From mboxrd@z Thu Jan  1 00:00:00 1970
From: Jeremy Linton <jlinton@tributary.com>
Subject: Re: Error handling on FC devices
Date: Mon, 3 Dec 2012 11:19:54 -0600
Message-ID: <50BCDF3A.6040608@tributary.com>
References: <50AA290F.8000105@suse.de>  <50B3EDEA.40008@emulex.com> <1354046601.4420.14.camel@localhost.localdomain> <94D0CD8314A33A4D9D801C0FE68B40294CCFD463@G9W0745.americas.hpqcorp.net> <50B5B8C4.1040503@suse.de> <50B78715.2060109@emulex.com> <50B89C2D.8030108@suse.de> <50B8E4AC.8@cs.wisc.edu> <50BC517E.4090208@suse.de>
Mime-Version: 1.0
Content-Type: text/plain; charset="UTF-8"
Content-Transfer-Encoding: 7bit
Return-path: <linux-scsi-owner@vger.kernel.org>
Received: from relay.ihostexchange.net ([66.46.182.52]:3774 "EHLO
	relay.ihostexchange.net" rhost-flags-OK-OK-OK-OK) by vger.kernel.org
	with ESMTP id S1755277Ab2LCRZI (ORCPT
	<rfc822;linux-scsi@vger.kernel.org>); Mon, 3 Dec 2012 12:25:08 -0500
In-Reply-To: <50BC517E.4090208@suse.de>
Sender: linux-scsi-owner@vger.kernel.org
List-Id: linux-scsi@vger.kernel.org
To: Hannes Reinecke <hare@suse.de>, Linux Scsi <linux-scsi@vger.kernel.org>

On 12/3/2012 1:15 AM, Hannes Reinecke wrote:
> Well, looking at QLogic and Emulex both emulate a bus reset with a loop
> over each target and invoke a target reset there. I somewhat fail to see
> the rationale behind it, other than emulating the bus reset behaviour on
> SPI.

	It is actually a _VERY_ bad idea in multiple initiator tape environments with
switched fibre where the resets can affect devices that are visible but not
owned/controlled by the machine broadcasting resets. Many tape environments
operate this way as the physical drives are assigned dynamically to initiators
as necessary. In some cases (ACSLS) the machine/OS/backup applications aren't
even homogenous.

	The rewind and loss of PR/etc, which if not handled properly by all the other
machines on the SAN can be quite disastrous.

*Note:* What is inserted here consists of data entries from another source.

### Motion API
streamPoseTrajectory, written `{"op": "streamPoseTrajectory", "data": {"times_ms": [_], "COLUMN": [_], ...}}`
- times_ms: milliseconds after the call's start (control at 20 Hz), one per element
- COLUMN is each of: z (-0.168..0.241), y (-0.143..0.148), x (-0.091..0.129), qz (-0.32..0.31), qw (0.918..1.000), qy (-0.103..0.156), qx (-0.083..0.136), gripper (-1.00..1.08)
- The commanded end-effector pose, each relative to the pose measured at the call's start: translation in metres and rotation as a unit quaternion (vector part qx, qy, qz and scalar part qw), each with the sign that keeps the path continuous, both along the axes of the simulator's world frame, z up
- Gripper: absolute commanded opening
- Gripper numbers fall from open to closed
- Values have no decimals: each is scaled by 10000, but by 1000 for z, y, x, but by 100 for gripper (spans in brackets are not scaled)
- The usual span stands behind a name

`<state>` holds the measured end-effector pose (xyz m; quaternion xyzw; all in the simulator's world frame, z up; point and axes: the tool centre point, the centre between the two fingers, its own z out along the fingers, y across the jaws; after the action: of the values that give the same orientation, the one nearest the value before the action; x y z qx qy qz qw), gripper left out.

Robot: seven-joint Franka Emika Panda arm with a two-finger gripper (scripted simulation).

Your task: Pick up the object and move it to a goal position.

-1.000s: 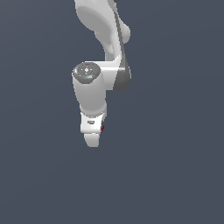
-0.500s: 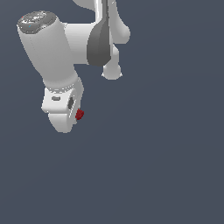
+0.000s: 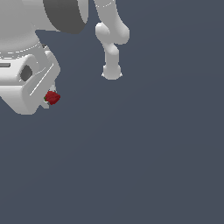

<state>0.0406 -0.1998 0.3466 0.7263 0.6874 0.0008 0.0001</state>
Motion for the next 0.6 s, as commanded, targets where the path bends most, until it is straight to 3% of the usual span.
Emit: {"op": "streamPoseTrajectory", "data": {"times_ms": [0,550], "z": [15,43], "y": [-11,-33], "x": [0,2], "qz": [4,-1], "qw": [10000,10000], "qy": [5,6], "qx": [1,-4], "gripper": [-100,-100]}}
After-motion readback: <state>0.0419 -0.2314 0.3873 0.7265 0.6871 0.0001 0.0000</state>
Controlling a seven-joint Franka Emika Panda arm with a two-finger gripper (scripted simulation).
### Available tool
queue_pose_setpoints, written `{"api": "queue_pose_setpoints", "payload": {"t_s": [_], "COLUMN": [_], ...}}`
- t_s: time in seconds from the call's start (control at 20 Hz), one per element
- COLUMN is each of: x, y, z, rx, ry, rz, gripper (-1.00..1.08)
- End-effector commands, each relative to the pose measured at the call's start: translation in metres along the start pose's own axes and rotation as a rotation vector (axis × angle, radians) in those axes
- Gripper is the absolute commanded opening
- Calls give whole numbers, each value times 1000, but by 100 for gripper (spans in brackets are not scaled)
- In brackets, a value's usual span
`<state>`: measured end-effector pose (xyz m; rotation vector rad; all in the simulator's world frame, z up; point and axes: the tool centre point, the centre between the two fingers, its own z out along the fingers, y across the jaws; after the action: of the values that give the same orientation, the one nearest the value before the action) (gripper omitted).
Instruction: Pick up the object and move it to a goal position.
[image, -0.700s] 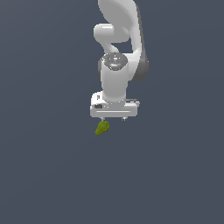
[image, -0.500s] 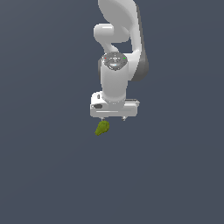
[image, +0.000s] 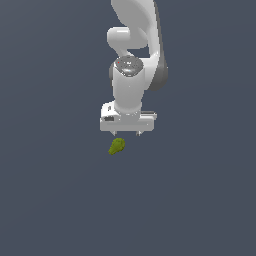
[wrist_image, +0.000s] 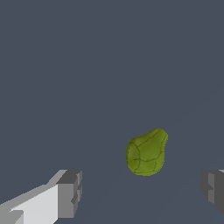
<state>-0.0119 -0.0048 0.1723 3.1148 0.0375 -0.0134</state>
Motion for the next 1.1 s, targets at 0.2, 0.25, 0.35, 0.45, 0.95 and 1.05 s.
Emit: {"api": "queue_pose_setpoints", "payload": {"t_s": [0.2, 0.25, 0.35, 0.45, 0.95, 1.05], "x": [-1, -1, -2, -2, -8, -9], "y": [1, 2, 2, 4, 13, 16], "z": [3, 4, 6, 9, 28, 33], "rx": [3, 3, 5, 7, 20, 22], "ry": [-1, -1, -1, -2, -6, -7], "rz": [39, 52, 81, 117, 385, 448], "gripper": [100, 100, 100, 100, 100, 100]}}
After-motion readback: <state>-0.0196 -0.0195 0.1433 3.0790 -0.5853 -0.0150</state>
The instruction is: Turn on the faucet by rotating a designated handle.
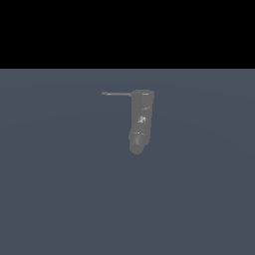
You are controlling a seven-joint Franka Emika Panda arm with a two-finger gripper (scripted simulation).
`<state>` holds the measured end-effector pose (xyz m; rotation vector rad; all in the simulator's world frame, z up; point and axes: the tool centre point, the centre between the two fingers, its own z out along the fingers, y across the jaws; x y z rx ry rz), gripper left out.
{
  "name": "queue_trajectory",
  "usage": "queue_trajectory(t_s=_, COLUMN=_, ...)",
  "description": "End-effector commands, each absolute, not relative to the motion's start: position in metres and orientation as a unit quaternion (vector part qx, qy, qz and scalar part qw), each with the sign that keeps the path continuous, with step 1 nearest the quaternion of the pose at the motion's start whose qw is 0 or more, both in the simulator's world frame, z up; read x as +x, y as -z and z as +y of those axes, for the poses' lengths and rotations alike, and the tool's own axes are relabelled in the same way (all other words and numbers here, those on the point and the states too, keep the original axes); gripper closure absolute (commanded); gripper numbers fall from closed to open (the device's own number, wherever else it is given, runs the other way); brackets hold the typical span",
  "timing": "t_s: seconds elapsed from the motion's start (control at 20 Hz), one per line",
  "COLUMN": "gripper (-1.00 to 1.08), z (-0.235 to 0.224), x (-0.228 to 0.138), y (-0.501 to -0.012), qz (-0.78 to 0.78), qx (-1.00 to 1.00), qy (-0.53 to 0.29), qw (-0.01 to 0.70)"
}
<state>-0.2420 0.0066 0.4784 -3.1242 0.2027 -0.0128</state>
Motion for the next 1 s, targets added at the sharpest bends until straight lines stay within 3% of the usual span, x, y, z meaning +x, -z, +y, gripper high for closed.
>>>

	Its also somewhat problematic even in single initiator environments as the
reset can affect devices not having problems, and the 6/2900's can get eaten
by the logic attempting the reset, which leaves the user of a functional
device in the dark that it was reset/rewound.

	I was told last time I brought this up, that it was impossible for a single
device's failure to result in that bus reset path being called. Which was
patently false as the problem was only tracked down because of a repeatable
case of a single device failing in a manner which triggered progressively more
aggressive recovery culminating in the bus-reset being called.

	The result was a single device cascading a failure to a bunch of functional
devices and interrupting their operation.